島田は小春がかろうじて聞こえるほどの小声で言った。
「平隊士の楠小十郎君が遺体で発見されました。十番隊の原田隊長が応援を要請されております」
「楠君が? それに応援とは、戦闘にでもなったのかね」
山南が言うと、島田は首を横に振った。そして、さらに声を落とした。
「いえ……遺体に不審な点がありまして」
「えっ!」
声を上げたのは小春だった。二人に睨まれ、慌てて口に手を当てる。
が、胸の内から沸き立つような興奮は押さえられなかった。
(不審死……すごく気になる!!)
湧き上がる小春の知識欲の前には、もはや倫理も常識も敵ではなかった。
医学生は患者に触れることは多くても、死体に触れることはほとんどない。解剖実習で同じ遺体に約三ヶ月間向き合うことになるのを除けば、医学生が相手にするのは生きた患者だけだ。

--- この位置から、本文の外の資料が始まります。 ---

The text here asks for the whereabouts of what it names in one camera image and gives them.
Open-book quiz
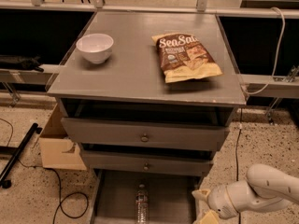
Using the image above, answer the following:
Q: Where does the grey open bottom drawer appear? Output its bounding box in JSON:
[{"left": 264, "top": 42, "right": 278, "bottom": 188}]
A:
[{"left": 91, "top": 171, "right": 201, "bottom": 224}]

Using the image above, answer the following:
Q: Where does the metal barrier rail frame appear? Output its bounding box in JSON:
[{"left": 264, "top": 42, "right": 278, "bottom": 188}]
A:
[{"left": 1, "top": 0, "right": 298, "bottom": 116}]

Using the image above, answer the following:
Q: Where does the cardboard box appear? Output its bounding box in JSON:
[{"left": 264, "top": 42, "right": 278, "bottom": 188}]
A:
[{"left": 38, "top": 105, "right": 87, "bottom": 171}]

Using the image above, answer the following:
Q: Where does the black floor cable left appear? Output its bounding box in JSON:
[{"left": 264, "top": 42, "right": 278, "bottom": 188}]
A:
[{"left": 0, "top": 118, "right": 90, "bottom": 224}]

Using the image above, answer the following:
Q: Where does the grey wooden drawer cabinet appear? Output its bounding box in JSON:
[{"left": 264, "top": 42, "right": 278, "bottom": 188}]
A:
[{"left": 48, "top": 11, "right": 246, "bottom": 161}]

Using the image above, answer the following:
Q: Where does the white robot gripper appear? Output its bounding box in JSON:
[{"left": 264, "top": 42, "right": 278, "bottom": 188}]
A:
[{"left": 192, "top": 184, "right": 238, "bottom": 224}]

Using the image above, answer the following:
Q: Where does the black floor cable right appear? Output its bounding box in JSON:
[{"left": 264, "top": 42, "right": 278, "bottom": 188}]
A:
[{"left": 235, "top": 107, "right": 243, "bottom": 224}]

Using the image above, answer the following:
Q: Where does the clear plastic water bottle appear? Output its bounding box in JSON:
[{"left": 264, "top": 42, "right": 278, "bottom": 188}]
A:
[{"left": 135, "top": 183, "right": 150, "bottom": 224}]

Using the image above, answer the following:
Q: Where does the brown sea salt chip bag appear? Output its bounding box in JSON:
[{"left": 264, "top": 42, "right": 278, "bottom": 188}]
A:
[{"left": 152, "top": 33, "right": 222, "bottom": 83}]

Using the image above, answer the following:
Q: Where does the black floor cable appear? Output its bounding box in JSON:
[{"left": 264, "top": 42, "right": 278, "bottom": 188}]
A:
[
  {"left": 0, "top": 118, "right": 90, "bottom": 224},
  {"left": 235, "top": 107, "right": 243, "bottom": 224}
]

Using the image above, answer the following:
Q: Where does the white cable on rail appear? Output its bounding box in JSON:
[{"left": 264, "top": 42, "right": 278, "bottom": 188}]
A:
[{"left": 241, "top": 7, "right": 286, "bottom": 96}]

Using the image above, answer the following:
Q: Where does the black cloth on rail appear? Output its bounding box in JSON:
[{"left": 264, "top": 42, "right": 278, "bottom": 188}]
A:
[{"left": 0, "top": 55, "right": 44, "bottom": 72}]

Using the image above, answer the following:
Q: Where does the black metal stand pole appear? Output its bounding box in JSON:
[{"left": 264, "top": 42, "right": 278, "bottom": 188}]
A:
[{"left": 0, "top": 123, "right": 42, "bottom": 189}]

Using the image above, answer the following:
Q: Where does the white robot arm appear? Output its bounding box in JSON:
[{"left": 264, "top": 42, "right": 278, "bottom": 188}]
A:
[{"left": 192, "top": 163, "right": 299, "bottom": 224}]

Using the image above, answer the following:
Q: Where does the grey top drawer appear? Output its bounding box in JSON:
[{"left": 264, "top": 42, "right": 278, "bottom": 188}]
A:
[{"left": 61, "top": 118, "right": 229, "bottom": 151}]

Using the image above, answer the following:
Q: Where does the grey middle drawer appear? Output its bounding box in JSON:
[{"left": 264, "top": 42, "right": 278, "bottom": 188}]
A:
[{"left": 81, "top": 150, "right": 213, "bottom": 176}]

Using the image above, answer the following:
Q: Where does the white ceramic bowl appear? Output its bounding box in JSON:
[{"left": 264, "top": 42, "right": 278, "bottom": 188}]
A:
[{"left": 76, "top": 34, "right": 114, "bottom": 63}]

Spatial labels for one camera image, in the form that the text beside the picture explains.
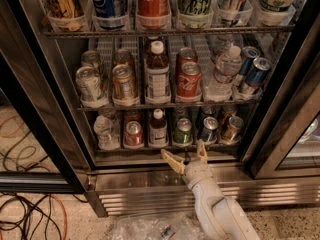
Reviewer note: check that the green tall can top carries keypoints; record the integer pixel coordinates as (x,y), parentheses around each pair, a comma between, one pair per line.
(194,13)

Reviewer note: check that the left glass fridge door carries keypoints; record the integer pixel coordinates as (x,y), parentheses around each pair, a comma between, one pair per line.
(36,79)

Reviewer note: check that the silver can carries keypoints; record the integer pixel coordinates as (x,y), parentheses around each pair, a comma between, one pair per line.
(92,58)
(92,90)

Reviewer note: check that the green can bottom front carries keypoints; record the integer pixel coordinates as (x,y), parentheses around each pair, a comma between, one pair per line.
(182,132)

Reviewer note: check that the dark blue can bottom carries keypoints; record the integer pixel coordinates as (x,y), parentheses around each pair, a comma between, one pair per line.
(208,129)

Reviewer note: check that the brown tea bottle bottom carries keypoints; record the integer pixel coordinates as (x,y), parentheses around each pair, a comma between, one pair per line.
(158,129)

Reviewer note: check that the clear water bottle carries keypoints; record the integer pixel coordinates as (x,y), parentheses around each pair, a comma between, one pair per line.
(226,67)
(107,137)

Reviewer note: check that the clear plastic bin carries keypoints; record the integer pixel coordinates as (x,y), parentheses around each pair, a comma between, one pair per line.
(165,226)

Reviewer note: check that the yellow can top shelf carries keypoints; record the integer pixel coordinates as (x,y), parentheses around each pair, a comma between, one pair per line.
(66,14)

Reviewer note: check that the silver can middle back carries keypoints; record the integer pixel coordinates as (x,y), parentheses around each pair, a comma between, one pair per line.
(92,58)

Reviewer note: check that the brown tea bottle middle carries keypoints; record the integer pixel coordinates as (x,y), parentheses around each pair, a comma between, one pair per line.
(157,70)

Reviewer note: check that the gold brown can bottom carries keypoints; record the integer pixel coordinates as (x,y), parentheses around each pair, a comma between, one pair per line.
(230,133)

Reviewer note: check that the blue Red Bull can top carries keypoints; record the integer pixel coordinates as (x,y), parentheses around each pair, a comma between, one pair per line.
(229,10)

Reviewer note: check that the clear water bottle bottom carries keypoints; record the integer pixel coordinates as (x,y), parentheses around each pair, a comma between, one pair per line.
(107,137)

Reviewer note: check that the clear water bottle middle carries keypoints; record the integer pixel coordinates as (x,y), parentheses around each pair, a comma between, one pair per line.
(226,67)

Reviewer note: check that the gold can middle back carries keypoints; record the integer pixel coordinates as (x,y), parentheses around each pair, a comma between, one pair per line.
(123,56)

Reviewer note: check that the blue Red Bull can back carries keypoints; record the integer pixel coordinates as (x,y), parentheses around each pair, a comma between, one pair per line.
(248,54)

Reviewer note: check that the stainless steel display fridge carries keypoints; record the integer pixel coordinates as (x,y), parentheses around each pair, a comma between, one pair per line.
(142,182)

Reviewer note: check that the middle wire shelf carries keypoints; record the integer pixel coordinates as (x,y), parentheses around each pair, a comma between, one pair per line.
(166,105)

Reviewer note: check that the red Coca-Cola can front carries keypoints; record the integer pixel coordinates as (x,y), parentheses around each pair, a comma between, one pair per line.
(188,82)

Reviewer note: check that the red Coca-Cola can back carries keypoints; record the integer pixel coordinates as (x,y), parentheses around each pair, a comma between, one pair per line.
(185,54)

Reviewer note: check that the glass fridge door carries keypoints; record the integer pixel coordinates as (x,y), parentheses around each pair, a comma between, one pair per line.
(290,149)
(36,79)

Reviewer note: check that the red can bottom front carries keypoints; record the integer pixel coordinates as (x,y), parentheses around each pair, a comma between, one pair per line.
(133,134)

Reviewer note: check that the right glass fridge door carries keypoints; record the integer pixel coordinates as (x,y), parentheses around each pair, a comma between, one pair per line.
(290,149)

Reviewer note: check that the blue Pepsi can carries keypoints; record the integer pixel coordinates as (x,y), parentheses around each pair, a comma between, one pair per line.
(110,14)

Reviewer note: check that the red coca-cola can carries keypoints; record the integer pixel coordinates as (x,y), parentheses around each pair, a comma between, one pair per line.
(188,82)
(185,54)

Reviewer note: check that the wire shelf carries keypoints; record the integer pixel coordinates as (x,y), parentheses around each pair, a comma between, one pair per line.
(166,105)
(170,148)
(169,32)

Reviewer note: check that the gold can middle front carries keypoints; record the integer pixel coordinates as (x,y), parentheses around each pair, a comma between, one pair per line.
(124,89)

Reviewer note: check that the green can bottom back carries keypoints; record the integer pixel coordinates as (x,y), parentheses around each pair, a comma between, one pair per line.
(180,112)

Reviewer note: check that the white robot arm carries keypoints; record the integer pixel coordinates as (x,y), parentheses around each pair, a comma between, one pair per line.
(218,215)

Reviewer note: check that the blue red bull can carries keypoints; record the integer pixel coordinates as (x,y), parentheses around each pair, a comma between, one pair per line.
(248,54)
(256,76)
(229,10)

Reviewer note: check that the bottom wire shelf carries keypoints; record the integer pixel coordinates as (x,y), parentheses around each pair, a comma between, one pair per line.
(170,148)

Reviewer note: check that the blue Red Bull can front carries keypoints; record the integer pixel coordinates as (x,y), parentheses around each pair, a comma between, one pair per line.
(256,76)

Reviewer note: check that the brown tea bottle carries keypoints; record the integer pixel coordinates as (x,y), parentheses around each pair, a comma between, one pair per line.
(158,129)
(157,70)

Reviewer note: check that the top wire shelf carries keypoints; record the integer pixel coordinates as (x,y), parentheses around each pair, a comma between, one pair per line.
(169,32)

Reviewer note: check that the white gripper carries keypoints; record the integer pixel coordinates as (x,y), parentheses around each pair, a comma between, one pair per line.
(198,171)

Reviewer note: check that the silver can middle front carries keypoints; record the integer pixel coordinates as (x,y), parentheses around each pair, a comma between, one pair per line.
(92,90)

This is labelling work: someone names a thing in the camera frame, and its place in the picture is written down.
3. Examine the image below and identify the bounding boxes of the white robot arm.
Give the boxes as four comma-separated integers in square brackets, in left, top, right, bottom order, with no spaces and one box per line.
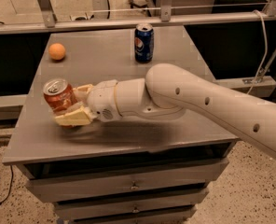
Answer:
[54,63,276,160]

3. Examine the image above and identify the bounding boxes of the grey drawer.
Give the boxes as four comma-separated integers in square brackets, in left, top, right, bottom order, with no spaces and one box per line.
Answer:
[55,186,208,220]
[73,205,196,224]
[26,158,228,203]

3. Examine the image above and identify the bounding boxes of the metal railing frame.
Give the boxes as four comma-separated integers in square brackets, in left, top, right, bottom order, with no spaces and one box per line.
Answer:
[0,0,276,34]

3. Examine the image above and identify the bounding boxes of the middle grey drawer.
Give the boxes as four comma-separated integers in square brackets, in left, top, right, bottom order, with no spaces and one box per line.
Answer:
[55,186,208,220]

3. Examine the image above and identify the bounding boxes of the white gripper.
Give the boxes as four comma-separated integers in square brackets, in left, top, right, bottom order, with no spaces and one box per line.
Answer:
[54,79,118,126]

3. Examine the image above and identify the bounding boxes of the orange fruit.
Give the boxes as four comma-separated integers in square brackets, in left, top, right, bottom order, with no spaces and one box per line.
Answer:
[48,43,65,61]

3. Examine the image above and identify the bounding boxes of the top grey drawer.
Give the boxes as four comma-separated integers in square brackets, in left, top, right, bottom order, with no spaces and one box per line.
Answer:
[26,158,228,203]

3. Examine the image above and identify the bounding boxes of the blue pepsi can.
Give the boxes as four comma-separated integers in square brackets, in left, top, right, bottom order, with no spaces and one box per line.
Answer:
[134,23,154,63]

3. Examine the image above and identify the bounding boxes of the bottom grey drawer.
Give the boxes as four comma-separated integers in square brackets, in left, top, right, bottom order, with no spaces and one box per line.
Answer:
[73,205,196,224]

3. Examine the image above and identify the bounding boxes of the red coke can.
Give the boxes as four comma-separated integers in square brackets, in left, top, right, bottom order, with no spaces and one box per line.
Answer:
[43,77,77,118]

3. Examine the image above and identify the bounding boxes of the grey drawer cabinet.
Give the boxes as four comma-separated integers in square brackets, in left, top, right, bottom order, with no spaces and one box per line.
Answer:
[2,25,250,224]

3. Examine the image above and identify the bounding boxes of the white cable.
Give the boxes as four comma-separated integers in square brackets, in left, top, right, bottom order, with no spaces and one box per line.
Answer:
[245,9,269,95]

しかし、医学部で習う科目の中には、法医学といって死因の解明やDNAの鑑定などについて学ぶものもある。なかなか興味深い学問なのだが、習った知識を実践する機会は普通に生きていればほぼ無いに等しかった。
その機会が、今目の前に来ている。
しかも、不審死ということは、あんな死体やこんな死体が見られてしまうかもしれないのだ。現代で普通に医者をやっていてはとても見られないようなものが。
小春は思わず立ち上がっていた。
「行きましょう、山南さん!」
「えっ……いや、君は呼ばれていないんだが」
「行きましょう! 山南さん!」
「はぁ……仕方ないな……」
こうして、小春の初めての外出が決定した。